## WORK REQUIRED
From the listing below, pick out each line with the word "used".

## GIVEN RECORDS
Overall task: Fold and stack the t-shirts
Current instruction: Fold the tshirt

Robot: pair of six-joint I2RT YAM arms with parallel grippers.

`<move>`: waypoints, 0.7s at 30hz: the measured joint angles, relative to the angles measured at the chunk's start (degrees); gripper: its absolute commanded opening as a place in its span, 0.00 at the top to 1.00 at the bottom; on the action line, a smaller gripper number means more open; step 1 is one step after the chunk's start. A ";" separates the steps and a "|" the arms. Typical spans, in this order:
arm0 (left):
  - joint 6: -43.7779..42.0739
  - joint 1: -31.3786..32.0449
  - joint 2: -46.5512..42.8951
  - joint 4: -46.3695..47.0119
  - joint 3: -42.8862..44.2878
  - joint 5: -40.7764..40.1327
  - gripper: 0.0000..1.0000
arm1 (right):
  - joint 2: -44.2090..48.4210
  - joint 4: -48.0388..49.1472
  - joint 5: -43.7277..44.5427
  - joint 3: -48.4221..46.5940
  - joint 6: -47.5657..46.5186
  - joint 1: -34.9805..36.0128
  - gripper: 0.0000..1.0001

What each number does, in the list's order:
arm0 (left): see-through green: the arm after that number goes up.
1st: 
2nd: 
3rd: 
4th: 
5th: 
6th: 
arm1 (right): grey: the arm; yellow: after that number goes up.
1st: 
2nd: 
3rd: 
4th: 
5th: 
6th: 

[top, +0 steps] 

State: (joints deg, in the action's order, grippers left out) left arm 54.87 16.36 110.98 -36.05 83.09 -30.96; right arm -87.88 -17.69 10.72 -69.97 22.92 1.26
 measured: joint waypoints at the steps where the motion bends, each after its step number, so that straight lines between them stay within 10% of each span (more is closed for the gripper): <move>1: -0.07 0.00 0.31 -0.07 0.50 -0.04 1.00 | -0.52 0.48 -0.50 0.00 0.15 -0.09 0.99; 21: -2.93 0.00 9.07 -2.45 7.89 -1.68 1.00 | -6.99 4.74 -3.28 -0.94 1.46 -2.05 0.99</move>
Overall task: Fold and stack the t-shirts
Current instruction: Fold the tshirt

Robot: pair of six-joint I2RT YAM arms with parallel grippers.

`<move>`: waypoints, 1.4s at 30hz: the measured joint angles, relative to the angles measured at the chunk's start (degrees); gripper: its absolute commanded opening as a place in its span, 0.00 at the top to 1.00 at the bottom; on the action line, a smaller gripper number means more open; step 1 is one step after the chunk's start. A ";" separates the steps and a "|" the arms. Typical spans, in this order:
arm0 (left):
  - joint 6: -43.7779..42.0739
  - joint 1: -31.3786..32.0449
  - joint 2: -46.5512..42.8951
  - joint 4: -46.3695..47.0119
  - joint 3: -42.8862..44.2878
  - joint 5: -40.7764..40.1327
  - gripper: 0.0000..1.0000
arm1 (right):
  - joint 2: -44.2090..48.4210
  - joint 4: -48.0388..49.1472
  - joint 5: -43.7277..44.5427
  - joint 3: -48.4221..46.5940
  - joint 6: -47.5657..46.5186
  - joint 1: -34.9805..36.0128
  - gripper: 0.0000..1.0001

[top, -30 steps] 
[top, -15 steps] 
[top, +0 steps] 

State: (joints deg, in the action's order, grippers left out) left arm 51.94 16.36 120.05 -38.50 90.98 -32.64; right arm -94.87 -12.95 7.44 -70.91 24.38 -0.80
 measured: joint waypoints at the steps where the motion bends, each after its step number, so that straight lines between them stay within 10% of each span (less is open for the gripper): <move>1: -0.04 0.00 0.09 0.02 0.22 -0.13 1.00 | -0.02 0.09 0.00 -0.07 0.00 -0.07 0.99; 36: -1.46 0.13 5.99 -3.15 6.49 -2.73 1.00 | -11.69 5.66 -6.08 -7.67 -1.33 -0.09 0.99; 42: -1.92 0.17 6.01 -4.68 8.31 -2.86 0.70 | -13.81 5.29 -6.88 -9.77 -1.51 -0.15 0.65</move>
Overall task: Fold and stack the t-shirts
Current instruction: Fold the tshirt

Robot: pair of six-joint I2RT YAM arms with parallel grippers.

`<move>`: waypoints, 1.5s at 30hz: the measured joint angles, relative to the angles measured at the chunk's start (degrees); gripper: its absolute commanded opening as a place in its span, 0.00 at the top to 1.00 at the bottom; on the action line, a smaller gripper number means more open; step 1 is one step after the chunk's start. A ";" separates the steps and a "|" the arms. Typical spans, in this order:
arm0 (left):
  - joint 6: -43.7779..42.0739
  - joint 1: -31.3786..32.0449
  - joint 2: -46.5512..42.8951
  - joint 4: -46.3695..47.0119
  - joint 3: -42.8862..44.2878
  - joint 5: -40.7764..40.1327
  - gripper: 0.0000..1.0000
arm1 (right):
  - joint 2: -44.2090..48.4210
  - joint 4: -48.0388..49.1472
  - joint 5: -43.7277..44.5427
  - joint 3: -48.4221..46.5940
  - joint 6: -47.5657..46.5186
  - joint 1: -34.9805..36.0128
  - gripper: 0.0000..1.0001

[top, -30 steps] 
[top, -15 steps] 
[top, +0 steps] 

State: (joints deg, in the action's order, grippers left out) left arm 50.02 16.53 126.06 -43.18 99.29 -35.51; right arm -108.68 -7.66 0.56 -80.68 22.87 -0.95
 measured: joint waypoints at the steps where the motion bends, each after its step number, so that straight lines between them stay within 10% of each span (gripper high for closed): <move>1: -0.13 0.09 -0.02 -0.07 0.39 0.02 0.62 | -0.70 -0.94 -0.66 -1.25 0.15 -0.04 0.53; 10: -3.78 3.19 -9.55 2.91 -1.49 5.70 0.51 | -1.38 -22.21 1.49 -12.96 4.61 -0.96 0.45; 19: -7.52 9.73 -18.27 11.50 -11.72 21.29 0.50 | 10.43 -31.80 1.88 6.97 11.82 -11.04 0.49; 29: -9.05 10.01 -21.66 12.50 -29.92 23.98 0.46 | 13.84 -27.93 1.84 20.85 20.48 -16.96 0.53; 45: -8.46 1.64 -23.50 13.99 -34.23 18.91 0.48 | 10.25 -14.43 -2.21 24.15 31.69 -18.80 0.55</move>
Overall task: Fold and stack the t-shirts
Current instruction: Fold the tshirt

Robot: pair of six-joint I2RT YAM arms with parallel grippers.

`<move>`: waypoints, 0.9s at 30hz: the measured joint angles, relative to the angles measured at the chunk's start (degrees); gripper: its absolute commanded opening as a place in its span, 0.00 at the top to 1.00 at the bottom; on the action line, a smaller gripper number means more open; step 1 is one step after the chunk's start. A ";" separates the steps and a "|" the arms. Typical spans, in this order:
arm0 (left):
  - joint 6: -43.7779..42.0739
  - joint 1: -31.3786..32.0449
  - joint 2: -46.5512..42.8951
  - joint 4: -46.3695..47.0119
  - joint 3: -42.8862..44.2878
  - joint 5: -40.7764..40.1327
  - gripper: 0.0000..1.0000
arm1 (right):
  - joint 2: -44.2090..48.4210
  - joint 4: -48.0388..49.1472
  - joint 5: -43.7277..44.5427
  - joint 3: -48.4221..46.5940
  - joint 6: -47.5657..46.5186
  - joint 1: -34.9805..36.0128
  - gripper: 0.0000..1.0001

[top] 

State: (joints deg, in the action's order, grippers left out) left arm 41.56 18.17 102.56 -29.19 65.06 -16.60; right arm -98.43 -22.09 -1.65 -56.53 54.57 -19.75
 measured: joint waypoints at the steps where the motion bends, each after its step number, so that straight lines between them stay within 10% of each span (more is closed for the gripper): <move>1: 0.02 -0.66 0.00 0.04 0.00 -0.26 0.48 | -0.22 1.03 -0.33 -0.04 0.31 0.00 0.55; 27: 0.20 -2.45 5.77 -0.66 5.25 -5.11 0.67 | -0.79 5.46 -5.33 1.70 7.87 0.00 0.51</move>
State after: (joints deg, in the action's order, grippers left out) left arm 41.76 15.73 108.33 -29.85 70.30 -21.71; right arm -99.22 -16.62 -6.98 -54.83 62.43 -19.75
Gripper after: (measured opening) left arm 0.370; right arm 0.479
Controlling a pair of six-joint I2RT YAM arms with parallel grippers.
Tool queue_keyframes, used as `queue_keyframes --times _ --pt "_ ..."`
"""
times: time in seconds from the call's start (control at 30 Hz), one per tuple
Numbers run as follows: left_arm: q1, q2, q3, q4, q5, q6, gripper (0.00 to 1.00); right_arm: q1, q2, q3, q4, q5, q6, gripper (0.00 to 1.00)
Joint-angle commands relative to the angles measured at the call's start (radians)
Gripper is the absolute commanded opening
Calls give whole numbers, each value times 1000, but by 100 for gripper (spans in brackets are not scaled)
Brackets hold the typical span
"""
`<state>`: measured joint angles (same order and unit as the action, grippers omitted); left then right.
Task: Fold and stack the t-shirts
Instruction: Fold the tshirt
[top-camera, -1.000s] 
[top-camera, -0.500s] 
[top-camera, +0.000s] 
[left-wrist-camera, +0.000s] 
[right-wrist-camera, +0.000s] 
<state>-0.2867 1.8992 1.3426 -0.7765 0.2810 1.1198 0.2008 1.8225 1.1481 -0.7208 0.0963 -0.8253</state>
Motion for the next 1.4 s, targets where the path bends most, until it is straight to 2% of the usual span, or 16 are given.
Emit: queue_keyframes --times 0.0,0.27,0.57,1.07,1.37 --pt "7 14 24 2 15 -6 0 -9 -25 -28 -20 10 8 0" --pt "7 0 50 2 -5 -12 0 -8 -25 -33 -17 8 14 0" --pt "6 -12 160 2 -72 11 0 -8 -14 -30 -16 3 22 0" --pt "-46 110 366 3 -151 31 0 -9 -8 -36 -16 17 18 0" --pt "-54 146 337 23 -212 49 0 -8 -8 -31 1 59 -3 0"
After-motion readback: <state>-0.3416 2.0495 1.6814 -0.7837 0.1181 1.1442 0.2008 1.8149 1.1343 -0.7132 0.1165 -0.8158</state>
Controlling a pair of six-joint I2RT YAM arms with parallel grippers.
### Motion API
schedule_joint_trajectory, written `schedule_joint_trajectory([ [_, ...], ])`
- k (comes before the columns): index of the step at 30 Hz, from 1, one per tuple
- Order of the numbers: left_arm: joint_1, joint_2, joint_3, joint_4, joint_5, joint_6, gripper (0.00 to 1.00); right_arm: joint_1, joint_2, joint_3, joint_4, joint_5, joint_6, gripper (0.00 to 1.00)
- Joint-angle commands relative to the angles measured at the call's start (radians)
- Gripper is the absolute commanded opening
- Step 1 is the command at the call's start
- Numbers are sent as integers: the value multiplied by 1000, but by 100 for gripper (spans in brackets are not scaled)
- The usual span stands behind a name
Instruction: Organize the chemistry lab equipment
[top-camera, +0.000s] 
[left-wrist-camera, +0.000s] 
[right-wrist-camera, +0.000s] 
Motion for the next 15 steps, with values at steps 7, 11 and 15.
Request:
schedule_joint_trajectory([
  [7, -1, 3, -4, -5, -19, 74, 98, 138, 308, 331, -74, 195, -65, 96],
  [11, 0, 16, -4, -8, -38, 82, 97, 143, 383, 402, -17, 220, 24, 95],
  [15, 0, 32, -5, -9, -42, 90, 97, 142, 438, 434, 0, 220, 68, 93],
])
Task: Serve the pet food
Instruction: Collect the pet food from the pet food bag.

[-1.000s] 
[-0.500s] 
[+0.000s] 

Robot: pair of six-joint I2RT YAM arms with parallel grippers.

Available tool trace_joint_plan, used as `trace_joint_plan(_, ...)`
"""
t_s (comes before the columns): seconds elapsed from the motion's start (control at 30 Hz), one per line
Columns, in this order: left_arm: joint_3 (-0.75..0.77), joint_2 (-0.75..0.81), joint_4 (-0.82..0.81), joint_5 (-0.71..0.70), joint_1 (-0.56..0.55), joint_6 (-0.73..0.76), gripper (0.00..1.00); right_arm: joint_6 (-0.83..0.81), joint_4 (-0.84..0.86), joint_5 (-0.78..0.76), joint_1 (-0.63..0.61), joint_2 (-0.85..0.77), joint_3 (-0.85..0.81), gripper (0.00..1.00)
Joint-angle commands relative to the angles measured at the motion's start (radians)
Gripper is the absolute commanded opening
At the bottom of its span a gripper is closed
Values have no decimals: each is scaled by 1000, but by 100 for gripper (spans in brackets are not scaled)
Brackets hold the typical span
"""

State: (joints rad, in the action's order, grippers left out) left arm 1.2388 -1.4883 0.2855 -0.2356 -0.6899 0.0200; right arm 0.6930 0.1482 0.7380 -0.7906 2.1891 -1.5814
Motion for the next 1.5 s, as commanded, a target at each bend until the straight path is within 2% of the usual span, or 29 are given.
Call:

## RESPONSE TO THIS EXERCISE
Tool queue_keyframes, used as `queue_keyframes --times _ --pt "_ ..."`
Available tool trace_joint_plan, used as `trace_joint_plan(_, ...)`

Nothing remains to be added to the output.